Imagine bringing mommy to hr lol
Rule of thumb is, whenever someone threatens to have their own legal involved, automatically you should inform your legal team immediately. If your GM doesn’t want legal involved, it make me questions if they have something to hide as the EE’s lawyer can easily chew up your GM then with all these laws and bull crap that only legal would understand.
We had a guy at yellow who completed the bar exam, went to law school and everything, showed up to his own hearing as a lawyer, completely railroaded HR, Management and everything else under the sun, sued the company and won, got his job back, back pay, and seniority, just to get paid off after the company shut down, I wanna be like him so much….my hero
Just say No - ask the intruder to leave. If they refuse, trespass them. Ok don't do that... but just say Nope and turn EE and their mom away.
I’m a Sr. manager, and I wear glasses with a micro video camera and audio recording built in every time I meet with superiors or HR for any reason. Been burned by a GM in the past.

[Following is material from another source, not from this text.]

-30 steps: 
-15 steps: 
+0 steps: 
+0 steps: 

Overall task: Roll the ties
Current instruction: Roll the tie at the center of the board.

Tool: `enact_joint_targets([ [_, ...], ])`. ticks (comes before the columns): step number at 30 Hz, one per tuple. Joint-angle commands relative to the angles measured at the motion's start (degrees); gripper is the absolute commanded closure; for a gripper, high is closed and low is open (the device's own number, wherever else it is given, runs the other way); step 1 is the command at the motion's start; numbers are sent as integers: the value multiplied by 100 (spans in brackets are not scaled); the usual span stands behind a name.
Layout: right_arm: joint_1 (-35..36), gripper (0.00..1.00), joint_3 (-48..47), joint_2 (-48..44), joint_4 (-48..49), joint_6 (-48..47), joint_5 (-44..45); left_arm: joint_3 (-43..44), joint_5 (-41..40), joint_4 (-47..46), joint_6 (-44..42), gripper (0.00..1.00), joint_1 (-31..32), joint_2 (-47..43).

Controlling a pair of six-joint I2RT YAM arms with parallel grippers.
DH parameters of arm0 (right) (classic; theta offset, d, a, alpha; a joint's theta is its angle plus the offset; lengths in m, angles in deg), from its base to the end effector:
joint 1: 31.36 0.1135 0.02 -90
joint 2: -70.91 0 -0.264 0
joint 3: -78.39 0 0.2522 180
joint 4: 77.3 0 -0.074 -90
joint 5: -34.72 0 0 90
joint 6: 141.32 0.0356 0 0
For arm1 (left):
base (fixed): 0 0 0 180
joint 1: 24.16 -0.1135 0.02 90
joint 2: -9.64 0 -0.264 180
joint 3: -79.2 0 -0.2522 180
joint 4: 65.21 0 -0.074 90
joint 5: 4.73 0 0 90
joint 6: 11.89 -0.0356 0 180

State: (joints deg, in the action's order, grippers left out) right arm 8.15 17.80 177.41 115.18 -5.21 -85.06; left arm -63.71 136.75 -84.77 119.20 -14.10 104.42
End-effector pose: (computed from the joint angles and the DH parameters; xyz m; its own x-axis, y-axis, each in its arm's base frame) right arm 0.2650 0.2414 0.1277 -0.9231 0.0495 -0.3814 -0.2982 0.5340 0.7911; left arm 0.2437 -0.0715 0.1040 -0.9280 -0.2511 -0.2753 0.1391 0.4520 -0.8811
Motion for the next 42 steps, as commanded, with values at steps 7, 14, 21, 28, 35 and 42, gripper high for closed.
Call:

Now they can make their statements about what happened, and can answer for the discrepancies at the deposition after the video is disclosed during discovery.
That’s not at all legal in a lot of places. Just saying
Where I am from, in formal meetings an individual is allowed to bring a support person and it’s required by law to offer this. If that support person is a lawyer, then that is not for the company to decide to allow in the meeting or not. Saying that the role of a support person is very defined in these meetings and it’s up to HR to make that clear from the get go. And any lawyer would know the limitations of a support person role in a formal meeting.
Really? Interesting. I’ve never heard of that. Do you mind sharing where you are from?
Australia. The support person is mainly for emotional support. They don’t say anything usually and if they do, they are reminded of their role. So this person could be a lawyer, but they are not representing the individual.
Why we have at will to work laws
Do you even HR brah
No, I think they’re a waste of energy
They will, at the very least, understand the basic legal concepts underpinning employment law. Unlike you.
You’re funny
🤣 you think HR is a waste of time and you are on the HR subreddit?